◆ DIRECTIONS
Line by line, return everything in the listing exactly.

◆ SOURCE DATA
= = = = =

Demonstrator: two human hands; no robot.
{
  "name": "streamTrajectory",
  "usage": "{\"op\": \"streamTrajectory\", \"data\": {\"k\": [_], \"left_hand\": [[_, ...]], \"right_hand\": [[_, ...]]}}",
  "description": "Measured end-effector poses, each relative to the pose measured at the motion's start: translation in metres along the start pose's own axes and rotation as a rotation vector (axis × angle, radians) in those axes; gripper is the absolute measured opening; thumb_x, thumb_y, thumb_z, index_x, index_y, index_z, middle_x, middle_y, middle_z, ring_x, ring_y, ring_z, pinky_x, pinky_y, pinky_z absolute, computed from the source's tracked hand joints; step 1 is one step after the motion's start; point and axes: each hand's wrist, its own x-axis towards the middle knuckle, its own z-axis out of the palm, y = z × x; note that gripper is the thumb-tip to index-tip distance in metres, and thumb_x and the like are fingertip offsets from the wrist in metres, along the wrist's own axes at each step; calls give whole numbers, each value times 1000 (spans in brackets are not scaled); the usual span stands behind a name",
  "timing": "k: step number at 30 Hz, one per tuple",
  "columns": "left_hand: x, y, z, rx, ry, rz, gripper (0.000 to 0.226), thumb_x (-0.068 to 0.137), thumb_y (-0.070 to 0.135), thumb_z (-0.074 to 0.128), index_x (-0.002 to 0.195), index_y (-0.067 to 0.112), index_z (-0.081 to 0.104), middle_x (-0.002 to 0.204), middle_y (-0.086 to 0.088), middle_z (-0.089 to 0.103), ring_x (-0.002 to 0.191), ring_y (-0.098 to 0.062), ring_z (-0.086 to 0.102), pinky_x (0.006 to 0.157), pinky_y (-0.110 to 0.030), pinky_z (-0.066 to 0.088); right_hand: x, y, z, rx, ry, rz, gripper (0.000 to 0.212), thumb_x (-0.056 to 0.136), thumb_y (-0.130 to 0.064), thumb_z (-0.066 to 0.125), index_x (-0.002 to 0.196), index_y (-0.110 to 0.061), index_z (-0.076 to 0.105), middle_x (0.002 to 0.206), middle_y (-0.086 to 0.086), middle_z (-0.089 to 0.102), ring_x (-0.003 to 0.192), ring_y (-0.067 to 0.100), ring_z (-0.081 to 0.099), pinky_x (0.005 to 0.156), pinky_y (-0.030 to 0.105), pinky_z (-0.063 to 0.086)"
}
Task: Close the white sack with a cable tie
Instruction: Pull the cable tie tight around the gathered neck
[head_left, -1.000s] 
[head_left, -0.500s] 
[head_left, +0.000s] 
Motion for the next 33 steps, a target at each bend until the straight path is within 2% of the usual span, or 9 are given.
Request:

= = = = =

◆ OUTPUT
Demonstrator: two human hands; no robot.
{
  "name": "streamTrajectory",
  "usage": "{\"op\": \"streamTrajectory\", \"data\": {\"k\": [_], \"left_hand\": [[_, ...]], \"right_hand\": [[_, ...]]}}",
  "description": "Measured end-effector poses, each relative to the pose measured at the motion's start: translation in metres along the start pose's own axes and rotation as a rotation vector (axis × angle, radians) in those axes; gripper is the absolute measured opening; thumb_x, thumb_y, thumb_z, index_x, index_y, index_z, middle_x, middle_y, middle_z, ring_x, ring_y, ring_z, pinky_x, pinky_y, pinky_z absolute, computed from the source's tracked hand joints; step 1 is one step after the motion's start; point and axes: each hand's wrist, its own x-axis towards the middle knuckle, its own z-axis out of the palm, y = z × x; note that gripper is the thumb-tip to index-tip distance in metres, and thumb_x and the like are fingertip offsets from the wrist in metres, along the wrist's own axes at each step; calls give whole numbers, each value times 1000 (spans in brackets are not scaled); the usual span stands behind a name",
  "timing": "k: step number at 30 Hz, one per tuple",
  "columns": "left_hand: x, y, z, rx, ry, rz, gripper (0.000 to 0.226), thumb_x (-0.068 to 0.137), thumb_y (-0.070 to 0.135), thumb_z (-0.074 to 0.128), index_x (-0.002 to 0.195), index_y (-0.067 to 0.112), index_z (-0.081 to 0.104), middle_x (-0.002 to 0.204), middle_y (-0.086 to 0.088), middle_z (-0.089 to 0.103), ring_x (-0.002 to 0.191), ring_y (-0.098 to 0.062), ring_z (-0.086 to 0.102), pinky_x (0.006 to 0.157), pinky_y (-0.110 to 0.030), pinky_z (-0.066 to 0.088); right_hand: x, y, z, rx, ry, rz, gripper (0.000 to 0.212), thumb_x (-0.056 to 0.136), thumb_y (-0.130 to 0.064), thumb_z (-0.066 to 0.125), index_x (-0.002 to 0.196), index_y (-0.110 to 0.061), index_z (-0.076 to 0.105), middle_x (0.002 to 0.206), middle_y (-0.086 to 0.086), middle_z (-0.089 to 0.102), ring_x (-0.003 to 0.192), ring_y (-0.067 to 0.100), ring_z (-0.081 to 0.099), pinky_x (0.005 to 0.156), pinky_y (-0.030 to 0.105), pinky_z (-0.063 to 0.086)"
}
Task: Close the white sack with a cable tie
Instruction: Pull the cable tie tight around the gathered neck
[head_left, -1.000s] 
[head_left, -0.500s] 
[head_left, +0.000s] 
Motion for the next 33 steps, a target at each bend until the straight path is within 2% of the usual span, or 9 are given.
Request:

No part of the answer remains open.